### Activity:
When you reach the line containing "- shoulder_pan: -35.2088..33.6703" in the records below, start copying exactly, and stop once you have copied the line containing "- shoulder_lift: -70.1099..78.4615".

+-------+

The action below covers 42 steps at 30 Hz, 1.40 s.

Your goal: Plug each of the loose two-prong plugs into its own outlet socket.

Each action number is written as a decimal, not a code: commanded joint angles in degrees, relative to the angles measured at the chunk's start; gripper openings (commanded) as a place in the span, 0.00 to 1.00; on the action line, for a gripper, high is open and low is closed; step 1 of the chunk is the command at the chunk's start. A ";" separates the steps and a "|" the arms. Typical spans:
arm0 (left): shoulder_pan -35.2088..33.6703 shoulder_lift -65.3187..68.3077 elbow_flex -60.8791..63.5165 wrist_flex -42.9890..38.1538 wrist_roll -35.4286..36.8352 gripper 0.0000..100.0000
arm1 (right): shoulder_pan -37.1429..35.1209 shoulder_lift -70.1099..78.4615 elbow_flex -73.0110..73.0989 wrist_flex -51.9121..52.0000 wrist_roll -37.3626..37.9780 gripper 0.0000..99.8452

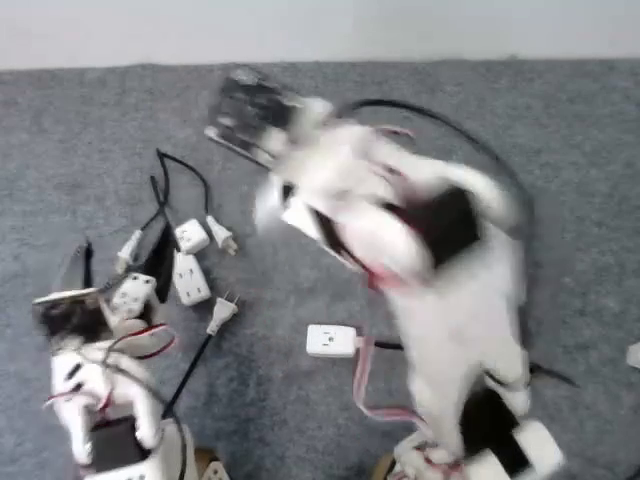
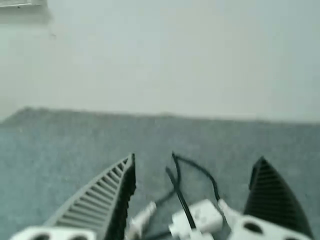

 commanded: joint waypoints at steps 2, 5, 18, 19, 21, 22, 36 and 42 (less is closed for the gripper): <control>0.35 0.44 -0.66 0.18 -0.18 0.36 | 0.75 -1.27 -2.55 2.42 -1.32 0.01; 0.35 0.44 -0.66 0.18 -0.18 0.36 | 0.66 -1.36 0.53 1.98 -1.41 0.01; 0.35 0.44 -0.66 0.18 -0.18 0.36 | -0.92 -1.36 6.59 2.33 -1.49 0.01; 0.35 0.44 -0.66 0.18 -0.18 0.36 | -0.84 -1.36 6.68 2.33 -1.49 0.01; 0.35 0.44 -0.66 0.18 -0.18 0.36 | -0.84 -1.36 7.21 2.33 -1.49 0.01; 0.35 0.44 -0.66 0.18 -0.18 0.36 | -0.84 -1.36 7.74 2.33 -1.49 0.01; 0.35 0.44 -0.66 0.18 -0.18 0.36 | -0.84 -1.45 10.02 1.98 -1.49 0.01; 0.35 0.44 -0.66 0.18 -0.18 0.36 | 0.75 -1.98 10.02 1.98 -2.37 0.01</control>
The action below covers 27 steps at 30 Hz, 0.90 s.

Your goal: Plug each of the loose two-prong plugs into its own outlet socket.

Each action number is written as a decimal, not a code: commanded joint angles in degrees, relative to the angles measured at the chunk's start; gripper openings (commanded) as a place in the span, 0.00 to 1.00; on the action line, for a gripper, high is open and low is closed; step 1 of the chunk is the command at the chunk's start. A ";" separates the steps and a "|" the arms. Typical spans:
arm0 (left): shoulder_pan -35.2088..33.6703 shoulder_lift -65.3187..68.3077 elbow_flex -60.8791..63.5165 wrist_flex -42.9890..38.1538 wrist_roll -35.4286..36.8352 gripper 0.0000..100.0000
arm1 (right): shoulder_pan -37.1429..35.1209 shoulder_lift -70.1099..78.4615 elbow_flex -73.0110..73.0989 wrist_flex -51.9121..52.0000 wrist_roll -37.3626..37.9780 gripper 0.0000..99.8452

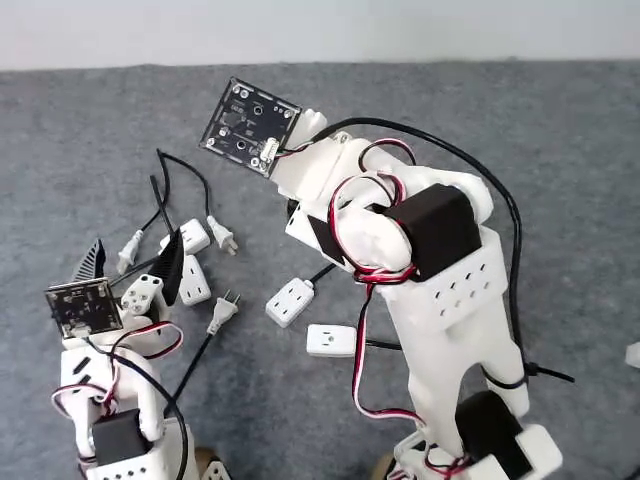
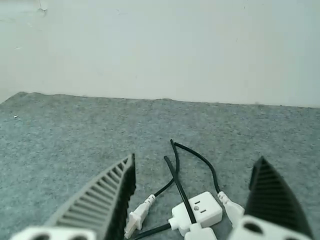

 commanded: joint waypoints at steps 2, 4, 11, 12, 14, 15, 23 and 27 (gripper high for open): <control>0.26 -0.35 -1.45 -0.09 -0.09 0.36 | 1.98 -1.54 -0.26 1.54 -2.46 0.01; 0.26 -0.35 -1.45 -0.09 -0.09 0.36 | 2.68 -1.45 -0.26 1.63 -2.64 0.01; 0.26 -0.35 -1.45 -0.09 -0.18 0.36 | 2.51 -1.45 -0.26 1.54 -2.90 0.01; 0.26 -0.35 -1.45 -0.09 -0.18 0.36 | 2.51 -1.45 -0.26 1.45 -2.99 0.01; 0.26 -0.35 -1.45 -0.09 -0.18 0.36 | 2.68 -1.45 -0.26 1.63 -2.99 0.01; 0.26 -0.35 -1.45 -0.09 -0.18 0.36 | 2.68 -1.45 -0.26 1.80 -2.99 0.01; 0.26 -0.26 -1.45 -0.09 -0.18 0.36 | 2.86 -1.45 -0.18 2.07 -6.07 0.11; 0.26 -0.26 -1.36 -0.09 -0.26 0.36 | 2.51 -1.45 -0.18 2.07 -6.15 0.16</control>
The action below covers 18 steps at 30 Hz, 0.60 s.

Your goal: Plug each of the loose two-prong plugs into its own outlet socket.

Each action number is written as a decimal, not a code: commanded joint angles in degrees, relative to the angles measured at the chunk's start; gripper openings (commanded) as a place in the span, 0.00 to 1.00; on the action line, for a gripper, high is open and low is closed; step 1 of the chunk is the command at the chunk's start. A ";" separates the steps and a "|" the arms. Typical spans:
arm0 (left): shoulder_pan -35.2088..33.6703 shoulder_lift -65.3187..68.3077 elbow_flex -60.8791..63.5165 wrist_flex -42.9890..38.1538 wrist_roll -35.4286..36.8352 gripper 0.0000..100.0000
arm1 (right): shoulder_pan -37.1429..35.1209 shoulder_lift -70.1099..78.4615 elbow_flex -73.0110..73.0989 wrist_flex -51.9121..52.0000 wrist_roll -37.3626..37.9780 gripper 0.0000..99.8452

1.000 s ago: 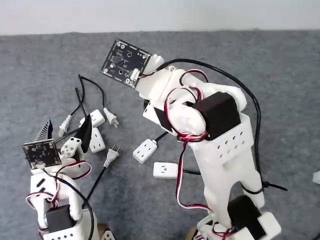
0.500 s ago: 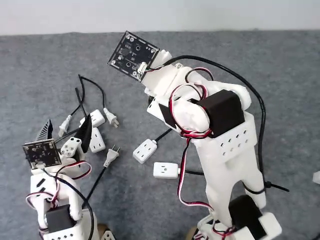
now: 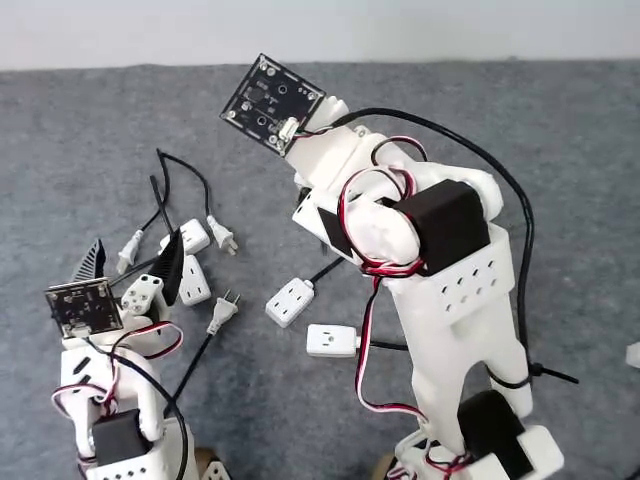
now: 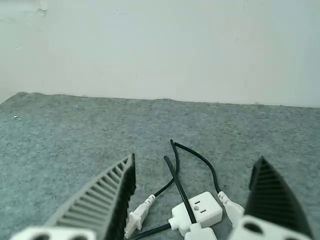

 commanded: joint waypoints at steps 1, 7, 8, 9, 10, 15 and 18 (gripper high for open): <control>0.26 -0.26 -1.36 -0.09 -0.26 0.36 | 0.40 -1.54 -0.18 1.98 -0.70 0.16; 0.26 -0.26 -1.36 -0.09 -0.26 0.36 | 0.75 -1.98 -0.18 1.98 -0.70 0.16; 0.26 -0.26 -1.36 -0.09 -0.26 0.36 | 0.75 -2.07 -0.18 1.98 -0.70 0.16; 0.26 -0.26 -1.36 -0.09 -0.26 0.36 | 0.75 -2.15 -0.35 1.98 -0.70 0.16; 0.26 -0.26 -1.36 -0.09 -0.26 0.36 | 0.75 -2.51 -0.35 1.98 -0.70 0.16; 0.26 -0.35 -1.45 -0.09 -0.26 0.36 | 4.70 -8.04 -0.26 1.98 -3.52 0.16; 0.26 -0.35 -1.71 -0.09 -0.26 0.36 | 9.36 -12.79 1.58 2.33 -4.92 0.16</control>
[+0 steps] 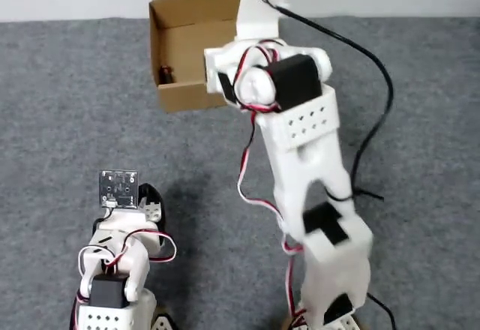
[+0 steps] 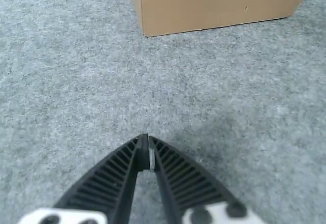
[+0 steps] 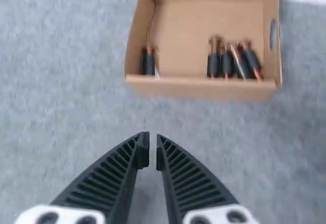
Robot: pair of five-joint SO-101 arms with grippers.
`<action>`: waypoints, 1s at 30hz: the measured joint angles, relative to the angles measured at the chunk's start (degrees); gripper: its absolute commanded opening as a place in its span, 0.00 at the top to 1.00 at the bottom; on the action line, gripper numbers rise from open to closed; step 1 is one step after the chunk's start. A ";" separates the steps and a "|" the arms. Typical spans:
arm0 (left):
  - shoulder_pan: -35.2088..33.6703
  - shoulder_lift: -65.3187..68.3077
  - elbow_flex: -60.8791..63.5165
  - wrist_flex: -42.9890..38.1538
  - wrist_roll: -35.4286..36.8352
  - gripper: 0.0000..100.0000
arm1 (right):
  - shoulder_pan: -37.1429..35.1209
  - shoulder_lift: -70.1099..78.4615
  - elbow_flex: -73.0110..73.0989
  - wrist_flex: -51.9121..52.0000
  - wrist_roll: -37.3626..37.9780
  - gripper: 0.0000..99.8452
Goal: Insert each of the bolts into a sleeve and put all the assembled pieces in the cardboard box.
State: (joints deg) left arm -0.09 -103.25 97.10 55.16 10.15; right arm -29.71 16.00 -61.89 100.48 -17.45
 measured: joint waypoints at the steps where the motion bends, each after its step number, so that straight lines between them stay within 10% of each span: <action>1: 0.00 0.00 0.00 0.00 0.00 0.99 | 0.00 -3.16 4.31 0.00 -0.26 0.99; 16: 0.00 0.00 0.00 0.00 0.00 0.99 | 0.00 -45.45 56.62 0.00 -0.62 0.99; 24: 0.00 0.00 0.00 8.88 0.00 0.99 | 1.23 -65.41 78.42 0.00 -0.62 0.68; 30: 0.00 -0.18 0.00 16.00 -0.09 0.99 | 5.71 -76.13 89.41 -0.44 -0.26 0.79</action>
State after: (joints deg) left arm -0.09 -103.43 97.10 71.16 10.07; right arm -24.00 -60.13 27.52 100.04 -17.71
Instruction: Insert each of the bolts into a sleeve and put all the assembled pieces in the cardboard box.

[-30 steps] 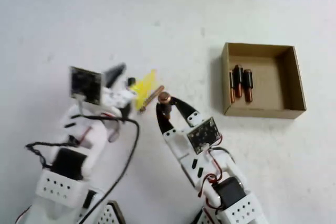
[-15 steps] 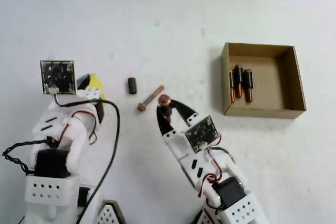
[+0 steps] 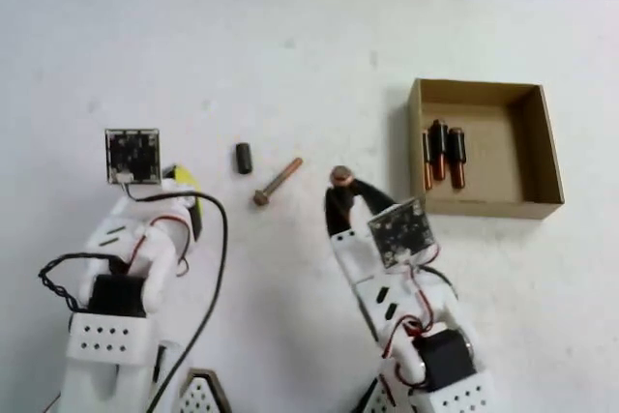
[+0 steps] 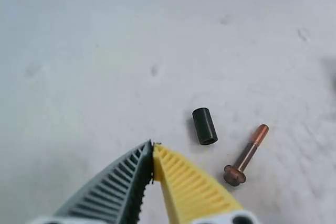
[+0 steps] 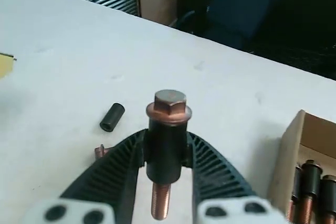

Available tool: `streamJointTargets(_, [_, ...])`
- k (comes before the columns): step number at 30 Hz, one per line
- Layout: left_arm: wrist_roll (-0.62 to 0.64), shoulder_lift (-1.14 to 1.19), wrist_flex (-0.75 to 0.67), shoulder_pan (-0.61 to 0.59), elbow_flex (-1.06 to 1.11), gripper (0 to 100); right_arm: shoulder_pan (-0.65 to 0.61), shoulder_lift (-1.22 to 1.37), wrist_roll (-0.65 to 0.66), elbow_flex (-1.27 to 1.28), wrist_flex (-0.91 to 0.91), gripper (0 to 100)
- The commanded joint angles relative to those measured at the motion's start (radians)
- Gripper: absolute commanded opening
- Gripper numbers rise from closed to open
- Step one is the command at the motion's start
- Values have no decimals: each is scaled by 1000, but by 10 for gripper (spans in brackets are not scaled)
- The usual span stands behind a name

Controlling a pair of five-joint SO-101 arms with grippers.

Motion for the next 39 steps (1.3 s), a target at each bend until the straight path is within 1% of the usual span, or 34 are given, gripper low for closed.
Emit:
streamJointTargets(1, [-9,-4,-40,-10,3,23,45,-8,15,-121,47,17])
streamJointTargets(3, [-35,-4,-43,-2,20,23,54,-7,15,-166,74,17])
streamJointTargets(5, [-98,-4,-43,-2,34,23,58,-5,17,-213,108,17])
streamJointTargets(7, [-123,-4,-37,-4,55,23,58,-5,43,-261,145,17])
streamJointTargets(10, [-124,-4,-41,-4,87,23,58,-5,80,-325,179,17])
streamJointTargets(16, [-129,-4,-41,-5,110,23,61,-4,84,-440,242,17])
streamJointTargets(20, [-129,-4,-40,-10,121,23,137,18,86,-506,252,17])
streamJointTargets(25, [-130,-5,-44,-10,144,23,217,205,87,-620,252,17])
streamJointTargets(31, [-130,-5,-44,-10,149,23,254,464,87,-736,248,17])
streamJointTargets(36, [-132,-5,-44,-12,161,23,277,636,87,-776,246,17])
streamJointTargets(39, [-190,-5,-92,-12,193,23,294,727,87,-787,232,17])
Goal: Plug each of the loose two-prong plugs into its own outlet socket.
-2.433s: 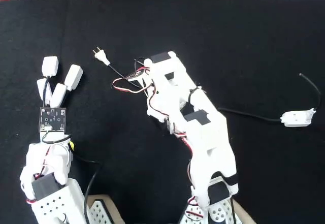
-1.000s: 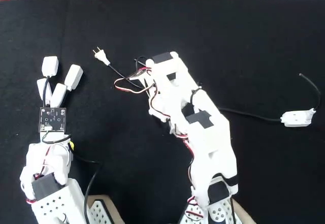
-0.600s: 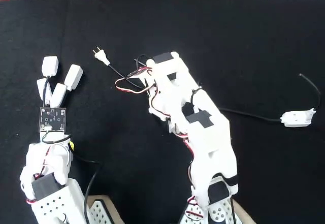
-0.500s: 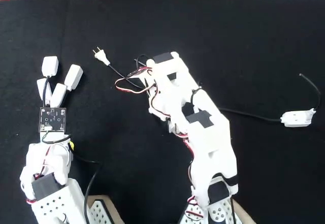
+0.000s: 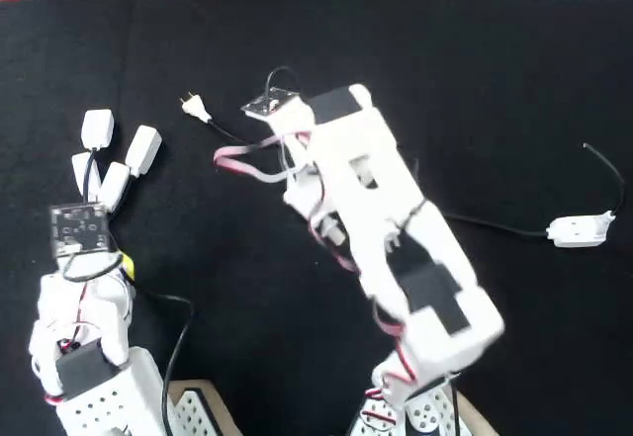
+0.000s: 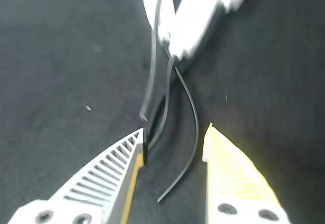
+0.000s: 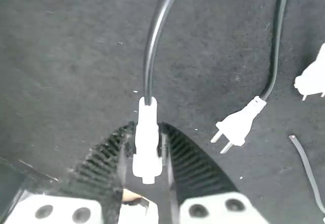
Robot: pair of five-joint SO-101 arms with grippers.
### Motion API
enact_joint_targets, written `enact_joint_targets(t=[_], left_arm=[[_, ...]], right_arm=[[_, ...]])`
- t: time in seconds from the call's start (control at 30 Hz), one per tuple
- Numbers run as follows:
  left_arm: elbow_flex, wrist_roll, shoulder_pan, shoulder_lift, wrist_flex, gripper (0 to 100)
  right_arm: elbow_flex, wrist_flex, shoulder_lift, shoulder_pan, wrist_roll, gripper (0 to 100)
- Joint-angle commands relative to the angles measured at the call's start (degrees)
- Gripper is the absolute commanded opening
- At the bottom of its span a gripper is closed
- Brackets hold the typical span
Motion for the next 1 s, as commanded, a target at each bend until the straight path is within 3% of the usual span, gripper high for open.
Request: enact_joint_targets(t=[0.0, 0.2, 0.33, 0.5, 0.63, 0.73, 0.97], left_arm=[[-8.1, 5.3, -2.9, -0.1, -0.9, 19], [-9.0, 13.5, -16.5, -0.1, -5.2, 19], [-4.3, 18.3, -19.0, -0.1, -11.8, 19], [-0.8, 19.1, -8.8, 0.0, -18.2, 19], [-2.4, 13.1, 2.1, 0.2, -19.2, 20], [-4.8, 13.5, 5.8, 2.7, -19.5, 20], [-21.5, 12.9, 9.3, 30.3, -25.1, 20]], right_arm=[[15.0, -6.5, -16.0, -3.6, -3.4, 2.1], [37.1, -18.5, -36.0, -4.0, -6.7, 2.1], [49.2, -28.8, -50.0, -4.0, -9.6, 2.1], [60.4, -36.6, -63.8, -4.0, -10.6, 2.1], [63.4, -37.1, -70.0, -4.0, -11.2, 2.1], [63.9, -37.1, -70.0, -4.0, -13.9, 2.1], [63.5, -38.8, -66.8, -4.0, -14.4, 2.1]])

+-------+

### Finished task:
  - shoulder_pan: -35.2088..33.6703
  - shoulder_lift: -65.3187..68.3077
  - elbow_flex: -60.8791..63.5165
  - wrist_flex: -42.9890..38.1538
  - wrist_roll: -35.4286..36.8352
  - gripper: 0.0000..100.0000
arm1 (right):
  - shoulder_pan: -37.1429..35.1209
  - shoulder_lift: -70.1099..78.4615

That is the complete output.